Task instructions -
Restate all of the material, keeping every line identical to the original.
──────── Data provided
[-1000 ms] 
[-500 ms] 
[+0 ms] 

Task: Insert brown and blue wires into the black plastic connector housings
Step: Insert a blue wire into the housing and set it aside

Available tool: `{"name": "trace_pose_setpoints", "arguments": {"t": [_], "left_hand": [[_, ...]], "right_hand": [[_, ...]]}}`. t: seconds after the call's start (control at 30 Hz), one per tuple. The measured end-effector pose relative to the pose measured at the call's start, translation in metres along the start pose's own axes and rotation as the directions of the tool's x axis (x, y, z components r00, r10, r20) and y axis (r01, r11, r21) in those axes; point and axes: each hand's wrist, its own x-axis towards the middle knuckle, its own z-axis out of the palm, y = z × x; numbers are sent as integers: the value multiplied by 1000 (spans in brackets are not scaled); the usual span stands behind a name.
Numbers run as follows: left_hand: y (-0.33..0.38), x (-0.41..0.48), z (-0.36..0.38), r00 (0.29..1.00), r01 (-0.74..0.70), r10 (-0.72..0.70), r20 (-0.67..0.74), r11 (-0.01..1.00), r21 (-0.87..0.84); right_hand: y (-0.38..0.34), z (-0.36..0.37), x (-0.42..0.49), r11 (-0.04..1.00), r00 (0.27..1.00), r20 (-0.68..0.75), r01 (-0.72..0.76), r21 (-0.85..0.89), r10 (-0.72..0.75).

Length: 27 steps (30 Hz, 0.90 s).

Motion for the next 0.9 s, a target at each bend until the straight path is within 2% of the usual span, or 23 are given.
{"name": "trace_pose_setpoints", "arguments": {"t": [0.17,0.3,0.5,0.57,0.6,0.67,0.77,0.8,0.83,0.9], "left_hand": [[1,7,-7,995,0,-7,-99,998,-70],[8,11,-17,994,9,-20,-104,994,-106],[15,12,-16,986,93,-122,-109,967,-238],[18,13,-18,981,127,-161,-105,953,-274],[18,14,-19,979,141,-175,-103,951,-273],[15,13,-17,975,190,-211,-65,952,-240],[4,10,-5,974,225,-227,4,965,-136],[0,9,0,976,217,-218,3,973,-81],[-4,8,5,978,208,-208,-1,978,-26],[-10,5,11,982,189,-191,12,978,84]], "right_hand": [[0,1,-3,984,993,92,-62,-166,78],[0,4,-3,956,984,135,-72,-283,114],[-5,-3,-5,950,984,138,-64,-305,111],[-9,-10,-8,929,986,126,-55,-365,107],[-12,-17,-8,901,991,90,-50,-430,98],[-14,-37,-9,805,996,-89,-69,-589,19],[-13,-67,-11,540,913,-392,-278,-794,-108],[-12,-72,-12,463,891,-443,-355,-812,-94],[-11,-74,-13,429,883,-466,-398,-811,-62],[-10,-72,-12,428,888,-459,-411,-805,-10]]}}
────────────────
Your response -
[-1000 ms] 
[-500 ms] 
[+0 ms] 

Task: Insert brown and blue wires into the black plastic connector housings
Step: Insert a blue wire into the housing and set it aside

Available tool: `{"name": "trace_pose_setpoints", "arguments": {"t": [_], "left_hand": [[_, ...]], "right_hand": [[_, ...]]}}`. t: seconds after the call's start (control at 30 Hz), one per tuple. The measured end-effector pose relative to the pose measured at the call's start, translation in metres along the start pose's own axes and rotation as the directions of the tool's x axis (x, y, z components r00, r10, r20) and y axis (r01, r11, r21) in those axes; point and axes: each hand's wrist, its own x-axis towards the middle knuckle, its own z-axis out of the palm, y = z × x; numbers are sent as integers: the value multiplied by 1000 (spans in brackets are not scaled); the usual span stands behind a name.
Numbers run as follows: left_hand: y (-0.33..0.38), x (-0.41..0.48), z (-0.36..0.38), r00 (0.29..1.00), r01 (-0.74..0.70), r10 (-0.72..0.70), r20 (-0.67..0.74), r11 (-0.01..1.00), r21 (-0.87..0.84); right_hand: y (-0.38..0.34), z (-0.36..0.37), x (-0.42..0.49), r11 (-0.04..1.00), r00 (0.27..1.00), r20 (-0.68..0.75), r01 (-0.72..0.76), r21 (-0.85..0.89), r10 (-0.72..0.75).

Length: 27 steps (30 Hz, 0.90 s).

Motion for the next 0.9 s, a target at each bend until the straight path is within 2% of the usual span, or 23 are given.
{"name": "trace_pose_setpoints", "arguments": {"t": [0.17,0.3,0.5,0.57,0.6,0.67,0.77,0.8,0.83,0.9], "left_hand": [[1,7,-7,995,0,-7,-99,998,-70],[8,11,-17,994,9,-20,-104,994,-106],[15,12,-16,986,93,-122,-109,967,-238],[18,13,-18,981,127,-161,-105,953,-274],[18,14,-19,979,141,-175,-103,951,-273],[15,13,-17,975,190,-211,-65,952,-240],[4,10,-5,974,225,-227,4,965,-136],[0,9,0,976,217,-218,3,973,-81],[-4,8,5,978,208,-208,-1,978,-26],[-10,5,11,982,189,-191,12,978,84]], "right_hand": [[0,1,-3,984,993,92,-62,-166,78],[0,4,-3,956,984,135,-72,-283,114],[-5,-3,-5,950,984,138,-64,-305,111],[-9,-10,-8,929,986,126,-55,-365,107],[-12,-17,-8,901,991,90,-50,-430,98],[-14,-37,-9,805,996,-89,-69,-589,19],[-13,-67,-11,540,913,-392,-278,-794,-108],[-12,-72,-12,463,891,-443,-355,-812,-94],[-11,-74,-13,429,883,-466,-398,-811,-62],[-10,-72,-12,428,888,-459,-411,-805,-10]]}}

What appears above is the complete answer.